Almost other routers are limited to controller or block, while LJURLRouter can route any object.

Use cases

  • In some cases, use an url to represent an object when communicating with server, will reduce network traffic.

  • Just openURL to navigate a controller, but not import the controller header file and call pushViewController…

  • Other than navigation inside app, you can handle navigation easily for url schema, deep link, 3D Touch, spotlight search.

How to Use

Register url mapping

Register url formats and the matching class.
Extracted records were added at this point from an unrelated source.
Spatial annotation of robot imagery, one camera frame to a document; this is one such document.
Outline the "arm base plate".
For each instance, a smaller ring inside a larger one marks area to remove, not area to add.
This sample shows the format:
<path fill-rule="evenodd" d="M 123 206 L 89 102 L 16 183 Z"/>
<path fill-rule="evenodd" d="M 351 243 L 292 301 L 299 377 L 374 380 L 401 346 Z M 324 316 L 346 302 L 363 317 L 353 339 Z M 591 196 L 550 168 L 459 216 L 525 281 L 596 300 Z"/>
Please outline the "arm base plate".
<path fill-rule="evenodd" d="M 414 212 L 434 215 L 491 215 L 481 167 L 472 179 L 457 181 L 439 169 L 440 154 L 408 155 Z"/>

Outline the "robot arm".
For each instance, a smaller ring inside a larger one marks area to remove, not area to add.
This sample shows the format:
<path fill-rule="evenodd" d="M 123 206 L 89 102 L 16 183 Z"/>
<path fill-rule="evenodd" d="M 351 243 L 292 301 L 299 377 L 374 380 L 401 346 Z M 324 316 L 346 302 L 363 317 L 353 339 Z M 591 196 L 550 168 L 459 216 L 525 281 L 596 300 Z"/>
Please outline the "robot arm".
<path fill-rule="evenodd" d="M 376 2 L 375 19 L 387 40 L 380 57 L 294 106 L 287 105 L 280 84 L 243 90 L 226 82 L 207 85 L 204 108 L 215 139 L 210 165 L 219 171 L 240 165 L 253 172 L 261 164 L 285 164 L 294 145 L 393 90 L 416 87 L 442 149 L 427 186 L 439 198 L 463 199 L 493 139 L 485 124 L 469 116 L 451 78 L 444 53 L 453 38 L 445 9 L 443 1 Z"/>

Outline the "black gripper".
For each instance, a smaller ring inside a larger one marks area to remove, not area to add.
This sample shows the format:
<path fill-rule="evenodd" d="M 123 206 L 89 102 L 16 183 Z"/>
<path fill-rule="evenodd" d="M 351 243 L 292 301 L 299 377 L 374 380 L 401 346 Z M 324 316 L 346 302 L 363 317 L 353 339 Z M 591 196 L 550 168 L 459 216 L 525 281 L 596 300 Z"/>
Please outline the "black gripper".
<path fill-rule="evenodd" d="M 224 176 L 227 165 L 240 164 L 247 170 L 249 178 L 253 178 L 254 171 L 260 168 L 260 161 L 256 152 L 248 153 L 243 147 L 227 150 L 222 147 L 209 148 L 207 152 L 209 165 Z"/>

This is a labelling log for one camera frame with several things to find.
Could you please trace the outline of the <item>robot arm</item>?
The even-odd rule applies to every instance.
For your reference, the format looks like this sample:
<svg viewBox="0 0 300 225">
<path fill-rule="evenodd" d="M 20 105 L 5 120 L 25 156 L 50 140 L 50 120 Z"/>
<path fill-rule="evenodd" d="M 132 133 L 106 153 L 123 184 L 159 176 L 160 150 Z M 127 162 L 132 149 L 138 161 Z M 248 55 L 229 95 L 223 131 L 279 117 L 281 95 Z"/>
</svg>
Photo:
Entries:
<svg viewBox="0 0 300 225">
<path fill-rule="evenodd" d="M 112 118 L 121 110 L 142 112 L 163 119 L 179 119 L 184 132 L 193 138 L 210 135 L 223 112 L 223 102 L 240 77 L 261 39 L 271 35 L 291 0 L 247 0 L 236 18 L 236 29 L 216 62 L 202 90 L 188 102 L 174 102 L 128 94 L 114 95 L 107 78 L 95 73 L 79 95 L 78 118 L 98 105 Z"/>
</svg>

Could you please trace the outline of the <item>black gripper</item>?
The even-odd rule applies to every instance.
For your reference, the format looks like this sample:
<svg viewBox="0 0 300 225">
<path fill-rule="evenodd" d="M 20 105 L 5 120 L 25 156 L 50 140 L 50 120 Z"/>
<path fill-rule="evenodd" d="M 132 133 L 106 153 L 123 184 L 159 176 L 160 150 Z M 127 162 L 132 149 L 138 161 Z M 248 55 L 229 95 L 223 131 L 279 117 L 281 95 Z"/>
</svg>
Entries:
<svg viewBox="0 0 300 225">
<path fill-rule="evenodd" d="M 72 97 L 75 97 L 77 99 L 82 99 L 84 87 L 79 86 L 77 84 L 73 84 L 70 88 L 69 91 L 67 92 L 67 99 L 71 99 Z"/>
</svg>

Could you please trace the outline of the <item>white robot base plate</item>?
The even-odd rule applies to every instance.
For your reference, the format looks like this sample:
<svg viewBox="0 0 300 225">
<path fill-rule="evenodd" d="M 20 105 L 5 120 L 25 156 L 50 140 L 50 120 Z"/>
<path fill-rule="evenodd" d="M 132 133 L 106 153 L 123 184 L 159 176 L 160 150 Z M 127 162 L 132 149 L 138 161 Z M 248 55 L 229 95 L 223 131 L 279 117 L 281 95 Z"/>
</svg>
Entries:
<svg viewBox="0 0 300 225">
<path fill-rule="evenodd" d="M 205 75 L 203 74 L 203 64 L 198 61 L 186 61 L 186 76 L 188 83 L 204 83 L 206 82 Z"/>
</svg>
[[LJURLRouter sharedRouter] registerURL:YOUR_URL_FORMAT forClass:[YOUR_CLASS_NAME class]];

for example:

[[LJURLRouter sharedRouter] registerURL:@"/profile/:profile_id" forClass:[ProfileViewController class]];

Get matching instance

Get matching object instance from URL. Params will be parsed automatically

id instance = [[LJURLRouter sharedRouter] instanceWithRouteURL:YOUR_URL_HERE];

for example:

id instance = [[LJURLRouter sharedRouter] instanceWithRouteURL:@"/profile/123?param1=hello&param2=world"];

UIViewController Category

LJURLRouter also provides a category of UIViewController for convienient use.

[controller openURL:@"/profile/123?param1=hello&param2=world"]

More features…

  • Default schema is also supported.

  • UIViewController category supports multi route types, including push in navigation controller and present.

  • For more details, please check the demo project and unit tests.

Installation

Grab the source file into your project.

Or use cocoapods. Here is an example of your podfile:

pod 'LJURLRouter'

License

LJURLRouter is available under the MIT license. See the LICENSE file for more info.

中文介绍

为什么要造轮子

开源社区已经有很多不错的router,但并不满足需求。

很多实现都是局限于controller和block,LJURLRouter主要是用于对象的映射,支持任意class.

使用场景

  • 与server通信时,很多情况下无法直接传递对象,或者为了节省流量,可以通过定义一套url routing协议来进行通信。例如使用/user/123 代表123这个user,而无需返回一个user对象。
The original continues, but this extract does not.